How’s this for a children’s fairytale?
The story centres around a grand castle with 38 rooms on a tropical island and its colourful occupants including two young princes, a princess and their pesky butler named OB Markus.
Prince Hector the Eldest is bookish and rational; Prince Humphrey the Youngest is rebellious; and Princess Harriet is daring and brash. One night, the children hear a strange, ghostly noise coming from the dungeon and decide to investigate.
The book had been written by Edmund Wee, a book publisher and co-written by Chloe Tong, 24, a University of Warwick postgraduate student and Liana Gurung, 23, a NUS graduate.

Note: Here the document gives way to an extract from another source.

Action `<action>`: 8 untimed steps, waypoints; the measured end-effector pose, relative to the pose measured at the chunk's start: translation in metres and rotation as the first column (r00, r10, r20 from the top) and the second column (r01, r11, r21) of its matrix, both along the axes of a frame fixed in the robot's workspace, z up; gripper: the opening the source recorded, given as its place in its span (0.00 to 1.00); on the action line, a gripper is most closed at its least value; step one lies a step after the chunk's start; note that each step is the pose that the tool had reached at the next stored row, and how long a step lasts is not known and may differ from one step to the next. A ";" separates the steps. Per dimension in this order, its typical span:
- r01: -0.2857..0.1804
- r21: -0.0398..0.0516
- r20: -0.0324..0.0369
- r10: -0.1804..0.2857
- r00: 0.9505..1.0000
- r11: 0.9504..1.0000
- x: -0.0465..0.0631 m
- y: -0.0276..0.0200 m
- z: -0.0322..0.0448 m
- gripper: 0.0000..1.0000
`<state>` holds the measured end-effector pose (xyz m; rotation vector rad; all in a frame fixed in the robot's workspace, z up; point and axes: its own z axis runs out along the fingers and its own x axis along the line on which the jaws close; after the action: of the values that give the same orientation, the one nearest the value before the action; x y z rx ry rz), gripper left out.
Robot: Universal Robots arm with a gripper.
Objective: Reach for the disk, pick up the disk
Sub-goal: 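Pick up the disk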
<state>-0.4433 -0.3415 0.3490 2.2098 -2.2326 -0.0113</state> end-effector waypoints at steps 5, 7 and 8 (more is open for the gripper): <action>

If you find the storyline familiar, that’s because it is making reference to the Lee family feud. Wee was reported to have come up with the story idea “on a whim” when Tung and Gurong were doing an internship at Epigram (the publishing house he runs).
Wee says the characters are fictional. The story is not a re-telling of Oxley Road events, though the similarities appear intentional.
“We didn’t want it to be satire for satire’s sake. So you’ll find that The Phantom of Oxley Castle satisfies all the tropes of a fairy tale. All the ‘once upon a time’, ‘happily ever after’ stuff can be expected, but there are also plenty of Easter eggs relating to the saga that adults can pick up on,” Tong was reported to have said.
The book was supposed to have been launched at the Arts House in Old Parliament Lane this Saturday (18th November), however it had been cancelled less than a week before its scheduled date.
Both the publisher and the venue operator each say the other was responsible for the cancellation.